Without the pictures, give the listing below again exactly.

___ Stored data ___

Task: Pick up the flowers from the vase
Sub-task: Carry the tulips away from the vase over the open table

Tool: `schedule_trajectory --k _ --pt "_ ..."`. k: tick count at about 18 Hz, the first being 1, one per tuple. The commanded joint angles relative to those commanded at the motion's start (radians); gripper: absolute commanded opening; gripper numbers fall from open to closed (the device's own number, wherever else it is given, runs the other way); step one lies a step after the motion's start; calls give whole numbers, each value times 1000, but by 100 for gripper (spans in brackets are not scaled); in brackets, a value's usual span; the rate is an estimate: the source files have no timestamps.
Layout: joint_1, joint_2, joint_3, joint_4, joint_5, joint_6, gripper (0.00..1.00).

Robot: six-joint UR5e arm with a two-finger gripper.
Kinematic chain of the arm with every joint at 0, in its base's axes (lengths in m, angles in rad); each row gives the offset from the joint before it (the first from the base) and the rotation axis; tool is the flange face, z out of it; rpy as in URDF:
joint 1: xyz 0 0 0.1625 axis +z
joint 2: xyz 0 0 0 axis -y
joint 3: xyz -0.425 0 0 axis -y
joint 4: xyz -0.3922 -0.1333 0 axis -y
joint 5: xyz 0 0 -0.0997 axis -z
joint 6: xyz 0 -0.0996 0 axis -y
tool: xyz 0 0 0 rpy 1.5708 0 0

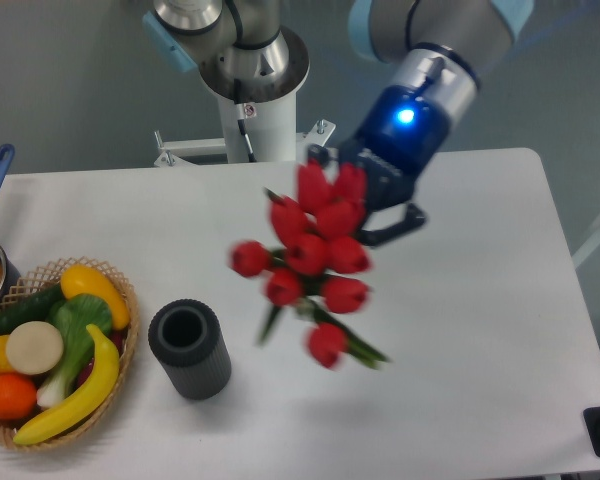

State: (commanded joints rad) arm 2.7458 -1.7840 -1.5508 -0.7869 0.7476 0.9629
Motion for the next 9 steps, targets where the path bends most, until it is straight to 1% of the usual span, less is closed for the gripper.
schedule_trajectory --k 1,3,5,9 --pt "2 -2 -3 -3 87 28 0" --pt "2 -6 -11 -3 203 51 0" --pt "3 -26 -14 -5 292 66 0" --pt "17 -35 -35 -6 429 73 0"
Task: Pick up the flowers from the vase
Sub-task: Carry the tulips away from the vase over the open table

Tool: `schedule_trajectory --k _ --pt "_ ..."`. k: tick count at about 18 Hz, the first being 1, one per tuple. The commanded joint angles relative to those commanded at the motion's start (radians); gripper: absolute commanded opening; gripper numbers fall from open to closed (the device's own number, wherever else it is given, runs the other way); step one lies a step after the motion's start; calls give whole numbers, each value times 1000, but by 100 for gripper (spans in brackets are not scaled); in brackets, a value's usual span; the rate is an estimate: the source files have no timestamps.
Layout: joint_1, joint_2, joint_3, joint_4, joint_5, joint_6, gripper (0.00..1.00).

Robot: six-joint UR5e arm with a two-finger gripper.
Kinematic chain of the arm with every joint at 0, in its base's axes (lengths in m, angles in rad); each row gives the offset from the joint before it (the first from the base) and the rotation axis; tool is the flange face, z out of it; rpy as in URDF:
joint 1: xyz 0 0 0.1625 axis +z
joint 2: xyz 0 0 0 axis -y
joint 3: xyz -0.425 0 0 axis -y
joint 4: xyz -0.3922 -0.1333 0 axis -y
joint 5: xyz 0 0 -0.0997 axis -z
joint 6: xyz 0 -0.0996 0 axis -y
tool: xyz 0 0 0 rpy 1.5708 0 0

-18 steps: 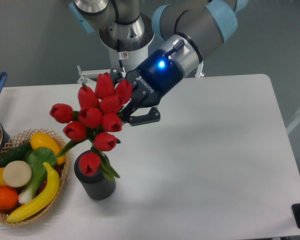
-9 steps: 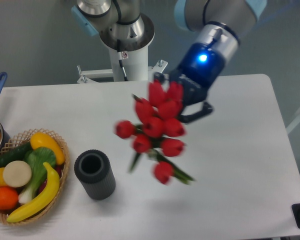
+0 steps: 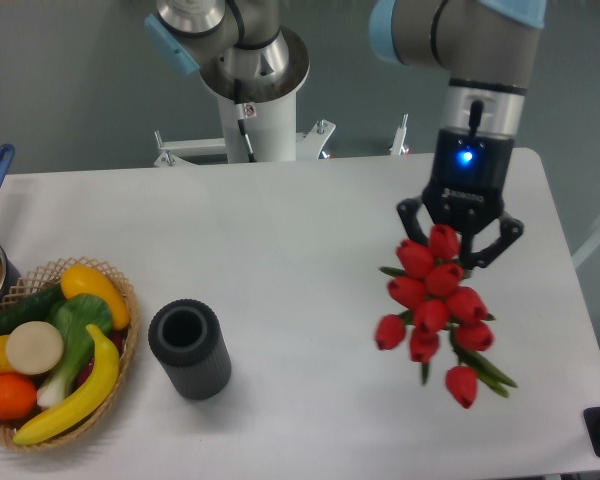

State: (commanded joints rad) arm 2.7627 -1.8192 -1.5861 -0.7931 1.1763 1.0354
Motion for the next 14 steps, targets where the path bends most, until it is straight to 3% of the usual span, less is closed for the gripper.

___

(Written reply):
Task: Pick up the flowers from the vase
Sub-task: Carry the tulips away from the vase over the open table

Tool: `schedule_trajectory --k _ --pt "_ ..."`. k: tick count at about 18 Hz, the first being 1, one per tuple. The commanded joint angles relative to those commanded at the motion's start (radians); gripper: absolute commanded opening; gripper numbers fall from open to closed (the device's own number, wherever else it is given, runs the other way); step one lies a step after the motion's start; calls give whole numbers, each value times 1000, but by 100 for gripper (spans in brackets are not scaled); in brackets, a value's usual span; the rate is an estimate: the source files have no timestamps.
Layout: joint_1, joint_2, joint_3, joint_4, joint_5, joint_6, gripper (0.00..1.00).

Robot: six-joint UR5e arm with a two-finger gripper.
Kinematic chain of the arm with every joint at 0, in its base's axes (lengths in m, angles in rad); each row gives the offset from the joint before it (the first from the base) and the rotation axis; tool is the flange face, z out of it; rpy as in URDF:
joint 1: xyz 0 0 0.1625 axis +z
joint 2: xyz 0 0 0 axis -y
joint 3: xyz -0.425 0 0 axis -y
joint 4: xyz -0.3922 -0.1333 0 axis -y
joint 5: xyz 0 0 -0.0997 axis -z
joint 6: xyz 0 -0.0996 0 axis -y
tool: xyz 0 0 0 rpy 1.5708 0 0


State: (commanded joints rad) arm 2.7458 -1.7840 -1.5508 -0.7869 0.7476 0.9629
Motion for the next 9 steps, targets where the path bends most, until it is straight to 1% of the usual span, less is closed for the gripper.
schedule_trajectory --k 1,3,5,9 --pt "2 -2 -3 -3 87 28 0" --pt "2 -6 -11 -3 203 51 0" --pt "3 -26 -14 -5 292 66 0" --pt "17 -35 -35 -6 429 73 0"
Task: Pick up the flowers from the vase
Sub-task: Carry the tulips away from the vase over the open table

Tool: `schedule_trajectory --k _ --pt "_ ..."`. k: tick count at about 18 Hz, the first being 1, one per tuple. The commanded joint angles relative to those commanded at the motion's start (radians); gripper: absolute commanded opening; gripper numbers fall from open to closed (the device's own number, wherever else it is given, runs the other way); step one lies a step after the motion's start; calls give whole numbers, each value times 1000, but by 100 for gripper (spans in brackets are not scaled); in brackets, a value's usual span; the rate is an estimate: the source files have no timestamps.
Layout: joint_1, joint_2, joint_3, joint_4, joint_5, joint_6, gripper (0.00..1.00).

Robot: six-joint UR5e arm with a two-finger gripper.
Kinematic chain of the arm with every joint at 0, in its base's axes (lengths in m, angles in rad); each row gives the offset from the joint before it (the first from the base) and the rotation axis; tool is the flange face, z out of it; rpy as in URDF:
joint 1: xyz 0 0 0.1625 axis +z
joint 2: xyz 0 0 0 axis -y
joint 3: xyz -0.425 0 0 axis -y
joint 4: xyz -0.3922 -0.1333 0 axis -y
joint 5: xyz 0 0 -0.0997 axis -z
joint 6: xyz 0 -0.0996 0 axis -y
tool: xyz 0 0 0 rpy 1.5708 0 0

-18 steps: 
-9 steps: 
+0 steps: 

State: (commanded joints rad) arm 2.7627 -1.8192 -1.5861 -0.7931 1.1763 1.0354
Motion for the next 14 steps, targets where the path bends most, until it is straight to 3% of the usual span, less is closed for the gripper.

Nothing remains to be added to the response.